Assignment:
Scan the data. Collect each line that contains the word "view".

Material shown:
◆ ◆ ◆ ◆

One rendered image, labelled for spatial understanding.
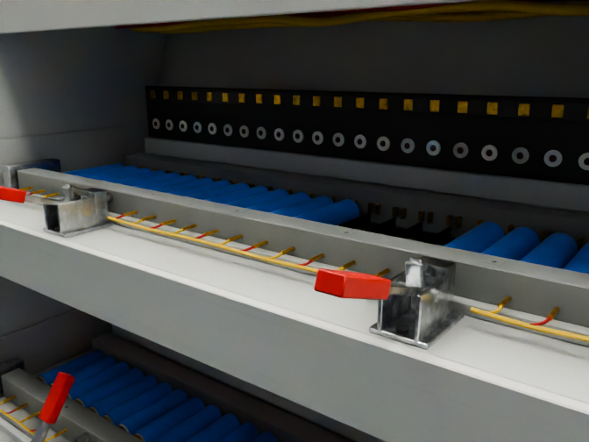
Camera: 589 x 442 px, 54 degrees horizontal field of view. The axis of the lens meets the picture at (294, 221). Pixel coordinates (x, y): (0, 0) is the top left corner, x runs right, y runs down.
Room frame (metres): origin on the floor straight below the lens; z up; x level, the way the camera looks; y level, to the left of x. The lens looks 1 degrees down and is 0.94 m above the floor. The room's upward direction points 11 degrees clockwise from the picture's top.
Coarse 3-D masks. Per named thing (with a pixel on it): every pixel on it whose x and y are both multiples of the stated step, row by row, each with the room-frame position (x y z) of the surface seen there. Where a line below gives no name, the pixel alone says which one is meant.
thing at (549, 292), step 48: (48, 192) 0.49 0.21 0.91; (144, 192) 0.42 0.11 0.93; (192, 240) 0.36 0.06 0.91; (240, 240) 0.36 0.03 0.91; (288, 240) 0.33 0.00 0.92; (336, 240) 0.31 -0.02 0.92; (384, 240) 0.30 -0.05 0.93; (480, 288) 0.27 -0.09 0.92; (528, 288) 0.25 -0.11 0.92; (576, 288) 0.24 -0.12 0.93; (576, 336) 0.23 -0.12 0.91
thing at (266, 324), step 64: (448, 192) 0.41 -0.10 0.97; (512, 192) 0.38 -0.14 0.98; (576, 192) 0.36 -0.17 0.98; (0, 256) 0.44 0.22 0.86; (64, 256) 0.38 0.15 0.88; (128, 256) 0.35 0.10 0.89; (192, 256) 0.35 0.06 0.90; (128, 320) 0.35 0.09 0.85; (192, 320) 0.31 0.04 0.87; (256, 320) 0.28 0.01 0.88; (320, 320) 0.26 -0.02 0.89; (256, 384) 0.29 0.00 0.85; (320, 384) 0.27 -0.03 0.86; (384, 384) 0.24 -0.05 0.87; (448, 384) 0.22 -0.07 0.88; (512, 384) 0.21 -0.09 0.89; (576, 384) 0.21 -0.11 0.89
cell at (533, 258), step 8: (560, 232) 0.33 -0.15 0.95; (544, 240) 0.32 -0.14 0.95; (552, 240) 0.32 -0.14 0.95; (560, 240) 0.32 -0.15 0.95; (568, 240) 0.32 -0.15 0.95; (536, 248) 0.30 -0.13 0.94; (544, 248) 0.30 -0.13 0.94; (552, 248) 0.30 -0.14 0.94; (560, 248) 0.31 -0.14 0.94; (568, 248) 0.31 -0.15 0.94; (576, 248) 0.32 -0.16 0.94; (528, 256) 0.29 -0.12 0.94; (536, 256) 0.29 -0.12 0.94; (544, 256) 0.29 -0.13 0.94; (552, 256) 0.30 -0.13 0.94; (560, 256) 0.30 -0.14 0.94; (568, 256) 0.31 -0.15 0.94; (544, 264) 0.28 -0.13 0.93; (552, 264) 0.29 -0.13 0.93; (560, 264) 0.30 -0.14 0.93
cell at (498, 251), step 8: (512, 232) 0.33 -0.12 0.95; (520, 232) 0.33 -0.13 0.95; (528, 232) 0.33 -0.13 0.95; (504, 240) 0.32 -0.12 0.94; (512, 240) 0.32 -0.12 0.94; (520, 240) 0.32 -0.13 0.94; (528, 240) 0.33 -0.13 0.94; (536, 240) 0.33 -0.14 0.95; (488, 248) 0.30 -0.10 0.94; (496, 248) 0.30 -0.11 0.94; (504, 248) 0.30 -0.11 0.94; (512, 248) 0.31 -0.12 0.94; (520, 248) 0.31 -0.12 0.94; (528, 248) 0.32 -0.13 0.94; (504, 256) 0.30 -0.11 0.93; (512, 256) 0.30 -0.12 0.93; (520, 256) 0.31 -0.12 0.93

◆ ◆ ◆ ◆

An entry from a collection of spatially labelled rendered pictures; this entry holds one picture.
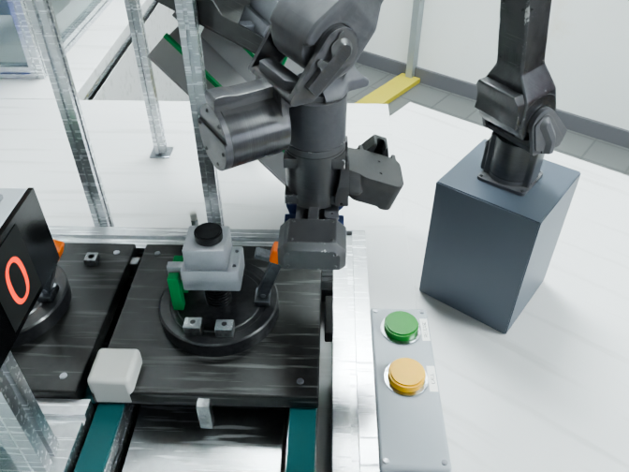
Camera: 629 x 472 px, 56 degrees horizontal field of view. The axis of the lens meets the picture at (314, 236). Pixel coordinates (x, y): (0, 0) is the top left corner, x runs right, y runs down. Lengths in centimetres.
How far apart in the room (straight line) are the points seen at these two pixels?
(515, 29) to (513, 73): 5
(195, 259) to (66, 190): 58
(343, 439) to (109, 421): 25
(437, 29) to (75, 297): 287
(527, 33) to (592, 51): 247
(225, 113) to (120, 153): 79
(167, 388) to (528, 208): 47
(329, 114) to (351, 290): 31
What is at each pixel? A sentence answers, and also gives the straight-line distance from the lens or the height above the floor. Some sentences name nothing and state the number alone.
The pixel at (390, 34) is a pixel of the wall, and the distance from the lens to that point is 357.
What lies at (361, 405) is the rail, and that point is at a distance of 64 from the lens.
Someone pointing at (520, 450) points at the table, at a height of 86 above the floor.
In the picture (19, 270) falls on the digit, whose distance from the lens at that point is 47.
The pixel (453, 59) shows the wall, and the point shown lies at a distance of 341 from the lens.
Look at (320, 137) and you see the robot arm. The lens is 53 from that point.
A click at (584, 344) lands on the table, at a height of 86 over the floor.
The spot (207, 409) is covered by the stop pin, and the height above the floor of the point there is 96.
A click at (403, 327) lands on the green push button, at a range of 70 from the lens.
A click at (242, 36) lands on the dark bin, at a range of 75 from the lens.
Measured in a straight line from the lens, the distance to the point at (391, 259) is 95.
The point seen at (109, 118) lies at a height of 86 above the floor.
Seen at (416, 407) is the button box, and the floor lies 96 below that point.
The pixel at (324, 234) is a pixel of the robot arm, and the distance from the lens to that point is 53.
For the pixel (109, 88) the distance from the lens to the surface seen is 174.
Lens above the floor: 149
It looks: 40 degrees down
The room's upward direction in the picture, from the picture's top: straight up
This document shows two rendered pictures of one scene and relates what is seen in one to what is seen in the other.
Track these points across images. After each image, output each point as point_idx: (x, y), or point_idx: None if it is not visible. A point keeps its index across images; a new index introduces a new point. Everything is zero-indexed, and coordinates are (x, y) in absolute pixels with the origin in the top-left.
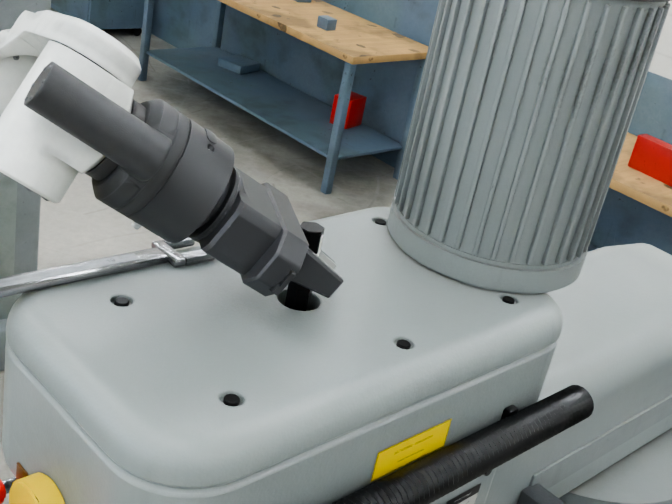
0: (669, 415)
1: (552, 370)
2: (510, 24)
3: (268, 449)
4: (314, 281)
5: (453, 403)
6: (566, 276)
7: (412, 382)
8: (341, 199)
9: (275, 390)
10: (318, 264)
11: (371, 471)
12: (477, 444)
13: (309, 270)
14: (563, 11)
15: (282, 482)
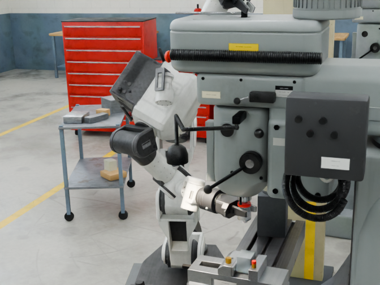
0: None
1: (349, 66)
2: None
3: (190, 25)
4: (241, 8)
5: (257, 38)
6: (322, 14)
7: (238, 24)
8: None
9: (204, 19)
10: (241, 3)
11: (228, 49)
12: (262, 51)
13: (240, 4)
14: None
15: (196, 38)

◆ ◆ ◆ ◆

Response to the task:
Camera: 589 x 442 px, 54 degrees horizontal field of view. The axis of the lens meets the picture at (294, 221). Pixel coordinates (x, y): (0, 0) is the top left corner, x runs right, y runs down.
Camera: 629 x 472 px, 56 degrees horizontal field of view. The axis of the lens meets the picture at (314, 236). Pixel coordinates (x, y): (0, 0) is the top left corner, x runs right, y runs down. Lengths in centimetres.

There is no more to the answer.